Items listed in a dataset

== Segment start ==

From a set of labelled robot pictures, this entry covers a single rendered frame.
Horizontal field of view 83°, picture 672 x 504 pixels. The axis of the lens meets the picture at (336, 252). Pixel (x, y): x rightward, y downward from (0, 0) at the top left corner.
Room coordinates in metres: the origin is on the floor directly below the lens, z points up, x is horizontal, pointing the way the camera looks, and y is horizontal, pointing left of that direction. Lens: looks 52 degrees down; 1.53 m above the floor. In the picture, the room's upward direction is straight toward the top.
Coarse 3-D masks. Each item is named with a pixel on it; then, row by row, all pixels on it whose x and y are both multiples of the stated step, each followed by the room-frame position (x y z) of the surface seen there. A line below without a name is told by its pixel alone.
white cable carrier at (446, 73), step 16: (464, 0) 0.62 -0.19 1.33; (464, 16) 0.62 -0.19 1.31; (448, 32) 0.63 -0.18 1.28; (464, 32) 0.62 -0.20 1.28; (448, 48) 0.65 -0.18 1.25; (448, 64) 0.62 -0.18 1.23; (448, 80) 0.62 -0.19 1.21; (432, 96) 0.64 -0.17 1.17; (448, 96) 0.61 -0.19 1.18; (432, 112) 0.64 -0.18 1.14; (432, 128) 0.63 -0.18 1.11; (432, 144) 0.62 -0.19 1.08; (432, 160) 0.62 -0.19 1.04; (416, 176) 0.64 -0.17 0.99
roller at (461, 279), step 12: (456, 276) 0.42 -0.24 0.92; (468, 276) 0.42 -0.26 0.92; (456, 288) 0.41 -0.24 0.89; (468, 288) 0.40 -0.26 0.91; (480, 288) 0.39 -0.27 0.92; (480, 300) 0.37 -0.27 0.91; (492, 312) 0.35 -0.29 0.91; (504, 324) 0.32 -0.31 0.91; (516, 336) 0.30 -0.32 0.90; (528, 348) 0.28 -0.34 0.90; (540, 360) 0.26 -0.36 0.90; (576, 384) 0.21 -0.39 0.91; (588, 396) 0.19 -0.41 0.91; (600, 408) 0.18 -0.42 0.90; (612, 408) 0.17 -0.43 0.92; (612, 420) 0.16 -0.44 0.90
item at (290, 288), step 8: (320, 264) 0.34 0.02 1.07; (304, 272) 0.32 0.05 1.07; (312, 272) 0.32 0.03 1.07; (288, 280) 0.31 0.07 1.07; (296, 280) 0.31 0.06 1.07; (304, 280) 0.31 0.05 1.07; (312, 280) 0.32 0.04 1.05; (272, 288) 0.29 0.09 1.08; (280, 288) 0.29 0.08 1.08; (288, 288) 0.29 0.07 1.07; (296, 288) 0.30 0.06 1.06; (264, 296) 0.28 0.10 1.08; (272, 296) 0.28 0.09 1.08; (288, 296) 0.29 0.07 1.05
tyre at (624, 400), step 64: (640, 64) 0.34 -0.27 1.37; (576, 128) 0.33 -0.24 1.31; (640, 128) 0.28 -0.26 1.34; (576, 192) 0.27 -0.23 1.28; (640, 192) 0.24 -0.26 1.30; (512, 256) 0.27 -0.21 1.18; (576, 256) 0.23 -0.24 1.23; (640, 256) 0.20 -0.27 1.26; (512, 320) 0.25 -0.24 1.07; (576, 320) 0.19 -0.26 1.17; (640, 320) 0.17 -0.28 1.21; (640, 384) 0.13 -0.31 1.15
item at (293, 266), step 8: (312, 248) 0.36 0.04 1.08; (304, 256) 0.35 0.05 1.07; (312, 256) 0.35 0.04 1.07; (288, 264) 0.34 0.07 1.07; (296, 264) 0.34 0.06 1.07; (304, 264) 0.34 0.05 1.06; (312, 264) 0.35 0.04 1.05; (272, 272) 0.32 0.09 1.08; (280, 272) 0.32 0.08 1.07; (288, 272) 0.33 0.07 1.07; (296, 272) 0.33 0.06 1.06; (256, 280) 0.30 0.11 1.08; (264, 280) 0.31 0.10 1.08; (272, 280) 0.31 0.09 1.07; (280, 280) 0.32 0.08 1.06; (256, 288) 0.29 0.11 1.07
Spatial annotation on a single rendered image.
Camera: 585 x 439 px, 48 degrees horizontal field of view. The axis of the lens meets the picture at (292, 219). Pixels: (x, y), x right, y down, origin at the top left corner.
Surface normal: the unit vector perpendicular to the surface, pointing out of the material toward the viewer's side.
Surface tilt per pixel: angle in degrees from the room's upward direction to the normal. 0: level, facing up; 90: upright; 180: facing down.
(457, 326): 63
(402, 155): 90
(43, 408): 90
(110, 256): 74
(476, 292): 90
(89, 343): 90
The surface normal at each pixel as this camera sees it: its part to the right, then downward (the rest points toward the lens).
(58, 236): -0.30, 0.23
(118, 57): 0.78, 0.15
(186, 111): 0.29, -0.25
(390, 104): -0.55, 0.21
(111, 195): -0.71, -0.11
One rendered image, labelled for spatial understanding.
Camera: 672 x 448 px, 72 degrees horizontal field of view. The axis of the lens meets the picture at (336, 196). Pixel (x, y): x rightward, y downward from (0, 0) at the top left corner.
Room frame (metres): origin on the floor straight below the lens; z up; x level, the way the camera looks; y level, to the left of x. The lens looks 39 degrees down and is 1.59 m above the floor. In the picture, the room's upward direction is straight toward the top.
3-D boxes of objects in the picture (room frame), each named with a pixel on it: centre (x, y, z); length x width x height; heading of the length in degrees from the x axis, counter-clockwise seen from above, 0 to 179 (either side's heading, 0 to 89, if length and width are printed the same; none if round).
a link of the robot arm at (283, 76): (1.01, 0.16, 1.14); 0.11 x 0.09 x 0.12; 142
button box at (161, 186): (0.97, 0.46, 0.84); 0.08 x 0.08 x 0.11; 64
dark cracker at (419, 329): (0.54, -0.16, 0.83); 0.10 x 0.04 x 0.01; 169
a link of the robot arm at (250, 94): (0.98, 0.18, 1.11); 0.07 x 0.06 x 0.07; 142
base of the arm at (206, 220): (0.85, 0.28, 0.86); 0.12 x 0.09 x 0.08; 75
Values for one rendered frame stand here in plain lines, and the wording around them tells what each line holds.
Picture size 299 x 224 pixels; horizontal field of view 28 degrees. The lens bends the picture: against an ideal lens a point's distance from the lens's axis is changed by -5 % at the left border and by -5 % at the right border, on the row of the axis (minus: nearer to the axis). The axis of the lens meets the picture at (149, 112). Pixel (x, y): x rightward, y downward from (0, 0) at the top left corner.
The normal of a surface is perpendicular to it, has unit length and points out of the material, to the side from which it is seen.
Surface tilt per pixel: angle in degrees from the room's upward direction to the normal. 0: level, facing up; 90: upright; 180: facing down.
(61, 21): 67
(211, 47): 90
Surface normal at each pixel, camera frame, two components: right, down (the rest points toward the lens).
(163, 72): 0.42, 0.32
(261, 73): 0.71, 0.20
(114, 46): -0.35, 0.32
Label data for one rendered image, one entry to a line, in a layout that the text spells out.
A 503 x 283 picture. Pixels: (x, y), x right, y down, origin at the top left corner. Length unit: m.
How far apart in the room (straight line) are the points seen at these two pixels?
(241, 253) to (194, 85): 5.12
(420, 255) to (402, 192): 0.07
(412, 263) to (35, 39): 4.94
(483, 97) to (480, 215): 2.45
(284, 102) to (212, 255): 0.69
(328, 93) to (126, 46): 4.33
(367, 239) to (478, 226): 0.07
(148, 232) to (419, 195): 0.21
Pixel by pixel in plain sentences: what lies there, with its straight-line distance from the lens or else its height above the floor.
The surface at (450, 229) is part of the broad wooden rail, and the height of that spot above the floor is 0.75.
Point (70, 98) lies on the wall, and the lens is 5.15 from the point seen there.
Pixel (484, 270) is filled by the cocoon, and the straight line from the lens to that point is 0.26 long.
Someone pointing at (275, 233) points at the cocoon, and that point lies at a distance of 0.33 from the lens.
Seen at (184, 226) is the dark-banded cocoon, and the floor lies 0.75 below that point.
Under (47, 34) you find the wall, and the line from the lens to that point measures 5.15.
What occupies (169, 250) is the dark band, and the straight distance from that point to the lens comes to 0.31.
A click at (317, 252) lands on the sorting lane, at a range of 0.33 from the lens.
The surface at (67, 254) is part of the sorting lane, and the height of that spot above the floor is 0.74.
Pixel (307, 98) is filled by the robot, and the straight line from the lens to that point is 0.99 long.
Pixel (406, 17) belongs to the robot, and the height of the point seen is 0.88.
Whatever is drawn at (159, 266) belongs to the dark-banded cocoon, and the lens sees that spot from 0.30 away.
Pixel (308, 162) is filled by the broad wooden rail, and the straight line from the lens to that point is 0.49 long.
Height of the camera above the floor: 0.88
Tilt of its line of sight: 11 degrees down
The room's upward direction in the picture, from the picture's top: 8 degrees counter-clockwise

== Segment end ==

INSTRUCTIONS FOR THE TASK:
Nothing but the lines from the one holding "Height of the camera above the floor: 0.88" through the last line of the data may be output, and each must match exactly.

REPLY:
Height of the camera above the floor: 0.88
Tilt of its line of sight: 11 degrees down
The room's upward direction in the picture, from the picture's top: 8 degrees counter-clockwise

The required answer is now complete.